Tuesday, 13 October 2020

WHY THE ARTS MATTER

 

 

Why the Arts Matter

The VAPA Framework outlines very specific ways in which educators can conceptualize arts program development, curriculum design and implementation across the grades. It provides, through its guiding principles, some strong stances regarding how such programs should serve California students across the grades. It puts forth rationale that is deliberately arts-specific. The VAPA  Framework assumes that the arts are essential and core and does not spend time on providing rationale or advocacy statements for the inclusion of the arts in the school curriculum. All of that being said, in many places under trying conditions, educators, school board members and community people who are highly supportive of the arts are turning to some very broad-based arguments in favor of the arts and what they bring to the learning experience of students. Many are interesting, pragmatic “value-added” arguments in support of including the arts in school curricula at all levels. Arguments can revolve around the more broadbased “competencies” that have come to be associated with participation in dance, music, theatre, and the visual arts. These competencies are sometimes described as “habits of mind” and are put forward by arts educators, academics, decision and policymakers and, recently, the business community. Some value-added arguments put forward in the past few years make claims about the contributions the arts can make to enhanced academic performance. These various points of view are discussed in the rest of this section. Habits of Mind

Arts educators have always paid attention to changes in educational philosophy and effective instructional innovations, particularly when such changes are driven by research about how children learn. A wide range of learning advantages through study of the arts is generally identified and validated in such studies. Arts educators and all educators who understand the value of the arts in the life of our students, also pay attention to broader trends and shifts in thinking that support the view that the arts are, or should be, part of the core curriculum.
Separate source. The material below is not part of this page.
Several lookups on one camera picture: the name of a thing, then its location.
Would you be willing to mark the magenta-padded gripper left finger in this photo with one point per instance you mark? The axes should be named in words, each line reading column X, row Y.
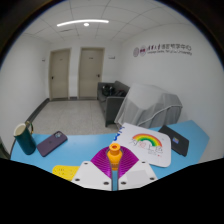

Some of these viewpoints on the value of the arts in education are rooted in broad studies of teaching and learning in education. In 2000, Arthur Costa and Bena Kallick submitted proposed theories on “habits of mind” that identified 16 dispostions that incline a person to use thinking tools and strategies that assist them in achieving success when faced with problems or dilemmas where solutions are not readily apparent. These habits of mind are rooted in a modern view of intelligence that maintains that a critical attribute of intellegence is not only having information, but also knowing how to act on it. Habits of mind that contribute to this intellegence are: persisting, thinking and communicating with clarity and precision, managing impulsivity, gathering data through the senses, listening with understanding and empathy, creating, imaging and innovating, thinking flexibly, responding with wonderment and awe, thinking about thinking (metacognition), taking responsible risks, striving for accuracy, finding humor, questioning and posing problems, thinking independently, applying past knowledge to new situations, and remaining open to continuous learning. Employing these habits of mind requires developing certain patterns of intellectual behavior that produces powerful results and are a composite of many skills, attitudes, and inclinations including value, inclination, sensitivity, capability, and committment. Theodore Sizer, art history professor at Yale University, dean at Harvard Graduate School of Education, and founder of the Coalition of Essential Schools, studied educational reform in high schools, and also supported these habits of mind, and promoted “habits” of perspective, analysis, imagination, empathy, communication, committment, humility, and joy. These studies have led to other current research related to teaching and learning in the arts disciplines.

Studio Habits of Mind

Current Harvard Graduate School of Education researchers, Ellen Winner and Lois Hetland, have also been engaged in research on the “Studio Thinking Project” which focuses on visual artist’s studio habits of mind and their implications for the classroom. This project funded by The J. Paul Getty Trust, the Ahmanson Foundation, and the U.S. Department of Education, is in phase 3 of three phases of study. As developmental psychologists, Winner and Hetland’s research in phase 1 studied expert teaching in the arts, analyzed what was taught and what teachers intended students to learn. In the course of their research, they discovered that teachers were teaching eight important and potentially generalizable habits of mind: the dispositions to observe, envision, express, reflect, stretch and explore, engage and persist, develop craft, and understand the art world. They also discovered 3 classroom structures that teachers used to teach the eight categories of learning-demonstration/lecture, students working, and the critique process.The second phase of their study has been an analysis of learning in the visual arts and will result in an assessment tool for assessing Studio Thinking in the eight Studio Habits of Mind.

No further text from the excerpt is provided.